L’individu pourra affirmer qu’il n’a fait de mal à personne, qu’il n’a nullement blessé, ni porté préjudice. Oui, il n’aura pratiqué aucun acte mais aura désiré détruire, blesser par la pensée, projetant par là même des vibrations maladives. Et il ne s’en est pas repenti. Il a, dès lors, emporté de l’autre côté de la vie toute la charge négative qui l’accompagnait. Habilement, parfois même en se cachant sous le masque de la piété, il a su occulter ses intentions dangereuses. Mais tout a été gravé, rien ne s’est perdu. Plus tard, lors d’expériences réincarnatoires, il souffrira de maladies non diagnostiquées ou de problèmes de santé inexplicables, apparaissant comme étant de véritables tortures du monde intérieur. Ce sont des effets inévitables.

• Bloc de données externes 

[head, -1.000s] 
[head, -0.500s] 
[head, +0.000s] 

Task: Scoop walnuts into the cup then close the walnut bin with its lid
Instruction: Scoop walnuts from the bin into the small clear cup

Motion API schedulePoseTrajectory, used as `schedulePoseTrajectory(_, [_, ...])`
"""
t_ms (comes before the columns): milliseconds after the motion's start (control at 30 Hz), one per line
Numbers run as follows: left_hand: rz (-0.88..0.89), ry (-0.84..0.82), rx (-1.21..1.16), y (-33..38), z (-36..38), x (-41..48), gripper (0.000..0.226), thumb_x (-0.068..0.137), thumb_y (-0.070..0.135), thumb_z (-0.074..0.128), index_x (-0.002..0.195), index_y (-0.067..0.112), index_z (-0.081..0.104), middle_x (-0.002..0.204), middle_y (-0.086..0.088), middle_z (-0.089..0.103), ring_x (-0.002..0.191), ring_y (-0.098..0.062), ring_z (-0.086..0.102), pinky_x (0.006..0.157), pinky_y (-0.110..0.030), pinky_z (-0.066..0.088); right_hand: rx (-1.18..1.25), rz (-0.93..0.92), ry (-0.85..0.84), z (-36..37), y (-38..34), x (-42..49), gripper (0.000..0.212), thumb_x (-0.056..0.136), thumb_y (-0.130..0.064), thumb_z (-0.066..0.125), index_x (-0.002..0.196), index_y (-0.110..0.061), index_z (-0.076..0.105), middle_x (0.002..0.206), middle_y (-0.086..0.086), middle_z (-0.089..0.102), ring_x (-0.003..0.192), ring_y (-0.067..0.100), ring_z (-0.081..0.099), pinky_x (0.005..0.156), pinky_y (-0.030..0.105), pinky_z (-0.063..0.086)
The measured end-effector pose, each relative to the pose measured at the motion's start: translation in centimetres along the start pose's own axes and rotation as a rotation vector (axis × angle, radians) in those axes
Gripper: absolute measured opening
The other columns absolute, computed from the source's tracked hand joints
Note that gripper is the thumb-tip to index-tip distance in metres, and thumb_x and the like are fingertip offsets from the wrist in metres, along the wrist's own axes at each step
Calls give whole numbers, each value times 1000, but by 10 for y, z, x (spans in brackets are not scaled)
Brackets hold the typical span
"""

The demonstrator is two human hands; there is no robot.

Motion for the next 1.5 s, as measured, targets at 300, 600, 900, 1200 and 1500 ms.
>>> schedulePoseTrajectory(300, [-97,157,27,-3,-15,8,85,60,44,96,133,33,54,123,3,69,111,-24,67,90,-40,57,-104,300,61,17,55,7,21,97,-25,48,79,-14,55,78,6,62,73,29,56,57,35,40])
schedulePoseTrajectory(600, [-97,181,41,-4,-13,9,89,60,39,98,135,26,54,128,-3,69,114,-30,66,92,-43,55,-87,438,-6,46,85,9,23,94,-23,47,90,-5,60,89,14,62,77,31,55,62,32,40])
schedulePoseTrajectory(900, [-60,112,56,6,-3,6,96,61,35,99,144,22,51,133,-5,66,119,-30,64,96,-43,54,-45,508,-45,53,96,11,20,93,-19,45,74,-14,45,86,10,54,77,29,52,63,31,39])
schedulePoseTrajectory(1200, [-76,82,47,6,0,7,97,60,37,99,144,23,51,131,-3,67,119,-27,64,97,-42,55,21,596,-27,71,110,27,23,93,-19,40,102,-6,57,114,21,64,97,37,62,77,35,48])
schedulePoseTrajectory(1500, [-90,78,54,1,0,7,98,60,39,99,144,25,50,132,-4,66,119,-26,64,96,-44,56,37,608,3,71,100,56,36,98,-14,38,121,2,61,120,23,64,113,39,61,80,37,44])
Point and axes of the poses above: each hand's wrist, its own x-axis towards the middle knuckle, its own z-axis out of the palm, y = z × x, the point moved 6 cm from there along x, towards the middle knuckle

De nombreux cas de répulsion ou d’inimitié, sans motif apparent, s’examinent à la lumière de cela. Heureusement, la sagesse divine, avec miséricorde et justice, offre des opportunités de réajustement et de vie en commun au travers de la réincarnation, afin que s’éteignent à la fin les résidus de vengeance, de jalousie, et d’orgueil.
Les lumières de la spiritualité, qui nous offre une vision globale de l’homme, face au monde et face à la justice divine, ont des incidences dans le domaine juridique ! Au final, de l’enseignement spirite, il nous reste une leçon de vie : la leçon selon laquelle respecter les lois humaines est un devoir civique, au-delà d’être une nécessité sociale. Mais, s’agissant de la suprême loi morale, qui s’inscrit dans la conscience, elle est une affirmation du respect de Dieu lui-même, le créateur de la vie.